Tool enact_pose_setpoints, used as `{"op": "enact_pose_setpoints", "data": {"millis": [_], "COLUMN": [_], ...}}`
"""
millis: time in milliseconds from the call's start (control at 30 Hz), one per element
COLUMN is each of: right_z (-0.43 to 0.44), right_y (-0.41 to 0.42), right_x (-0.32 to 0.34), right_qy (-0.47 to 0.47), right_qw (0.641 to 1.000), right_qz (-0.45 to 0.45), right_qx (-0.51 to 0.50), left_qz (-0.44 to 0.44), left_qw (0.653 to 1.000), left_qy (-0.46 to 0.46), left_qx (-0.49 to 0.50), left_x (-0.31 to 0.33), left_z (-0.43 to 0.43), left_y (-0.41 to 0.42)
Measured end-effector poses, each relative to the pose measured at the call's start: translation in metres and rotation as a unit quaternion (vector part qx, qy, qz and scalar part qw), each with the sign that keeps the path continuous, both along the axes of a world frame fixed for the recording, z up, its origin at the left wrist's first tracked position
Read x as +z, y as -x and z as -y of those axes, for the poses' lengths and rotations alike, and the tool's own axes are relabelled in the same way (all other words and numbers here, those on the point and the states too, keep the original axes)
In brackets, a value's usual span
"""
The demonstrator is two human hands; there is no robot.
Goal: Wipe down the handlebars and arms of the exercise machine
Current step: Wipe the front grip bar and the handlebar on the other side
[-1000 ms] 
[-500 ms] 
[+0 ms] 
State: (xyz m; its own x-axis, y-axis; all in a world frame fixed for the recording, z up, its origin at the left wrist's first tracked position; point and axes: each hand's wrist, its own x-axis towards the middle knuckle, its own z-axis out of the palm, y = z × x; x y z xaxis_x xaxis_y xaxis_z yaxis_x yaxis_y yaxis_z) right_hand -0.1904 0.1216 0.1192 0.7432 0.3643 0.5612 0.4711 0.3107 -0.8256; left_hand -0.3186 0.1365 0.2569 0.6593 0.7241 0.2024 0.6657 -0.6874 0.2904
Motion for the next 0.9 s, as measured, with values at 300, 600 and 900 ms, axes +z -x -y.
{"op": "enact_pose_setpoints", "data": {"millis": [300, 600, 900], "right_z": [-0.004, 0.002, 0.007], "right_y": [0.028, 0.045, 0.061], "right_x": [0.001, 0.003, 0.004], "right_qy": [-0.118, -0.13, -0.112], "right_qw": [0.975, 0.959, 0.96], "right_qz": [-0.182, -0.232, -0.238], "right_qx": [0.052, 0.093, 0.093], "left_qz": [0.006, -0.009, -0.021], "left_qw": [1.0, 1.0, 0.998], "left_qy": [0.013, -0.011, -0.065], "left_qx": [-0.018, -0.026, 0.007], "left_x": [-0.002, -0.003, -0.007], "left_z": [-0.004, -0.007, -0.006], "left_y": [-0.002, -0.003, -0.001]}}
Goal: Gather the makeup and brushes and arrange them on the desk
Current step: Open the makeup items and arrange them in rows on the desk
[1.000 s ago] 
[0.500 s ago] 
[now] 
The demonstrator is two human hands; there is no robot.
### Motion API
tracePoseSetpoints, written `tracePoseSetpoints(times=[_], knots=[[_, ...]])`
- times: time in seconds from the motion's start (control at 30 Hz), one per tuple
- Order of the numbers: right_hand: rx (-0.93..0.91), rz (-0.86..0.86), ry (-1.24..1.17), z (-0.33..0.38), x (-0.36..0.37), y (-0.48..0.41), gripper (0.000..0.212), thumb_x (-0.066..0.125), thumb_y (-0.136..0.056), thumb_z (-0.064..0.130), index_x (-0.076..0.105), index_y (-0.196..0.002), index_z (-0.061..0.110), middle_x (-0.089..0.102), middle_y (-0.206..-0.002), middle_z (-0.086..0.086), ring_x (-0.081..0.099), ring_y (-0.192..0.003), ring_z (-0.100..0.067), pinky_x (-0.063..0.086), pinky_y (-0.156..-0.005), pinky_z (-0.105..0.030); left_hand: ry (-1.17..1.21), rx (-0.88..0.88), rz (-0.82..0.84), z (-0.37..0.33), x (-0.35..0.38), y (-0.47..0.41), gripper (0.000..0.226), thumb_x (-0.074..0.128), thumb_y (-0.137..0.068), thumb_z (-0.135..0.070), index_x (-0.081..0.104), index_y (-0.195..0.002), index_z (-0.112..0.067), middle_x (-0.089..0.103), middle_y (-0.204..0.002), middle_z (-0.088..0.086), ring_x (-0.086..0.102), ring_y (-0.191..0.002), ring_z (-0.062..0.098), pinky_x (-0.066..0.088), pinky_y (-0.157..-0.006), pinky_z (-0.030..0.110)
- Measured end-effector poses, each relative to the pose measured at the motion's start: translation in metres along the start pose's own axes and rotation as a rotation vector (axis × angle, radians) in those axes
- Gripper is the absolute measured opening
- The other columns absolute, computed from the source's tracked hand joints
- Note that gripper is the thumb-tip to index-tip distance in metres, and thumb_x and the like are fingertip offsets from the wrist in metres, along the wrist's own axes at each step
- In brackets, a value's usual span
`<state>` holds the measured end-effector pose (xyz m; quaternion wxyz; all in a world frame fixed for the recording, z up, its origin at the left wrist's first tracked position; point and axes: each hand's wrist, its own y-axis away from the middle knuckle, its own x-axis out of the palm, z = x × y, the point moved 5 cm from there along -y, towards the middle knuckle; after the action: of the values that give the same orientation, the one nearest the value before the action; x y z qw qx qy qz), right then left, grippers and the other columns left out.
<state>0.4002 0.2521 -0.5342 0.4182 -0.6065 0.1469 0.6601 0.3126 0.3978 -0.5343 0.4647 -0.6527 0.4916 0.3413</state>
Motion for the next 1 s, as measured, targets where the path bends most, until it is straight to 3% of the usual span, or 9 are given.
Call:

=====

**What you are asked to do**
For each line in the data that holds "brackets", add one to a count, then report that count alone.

**Written solution**
2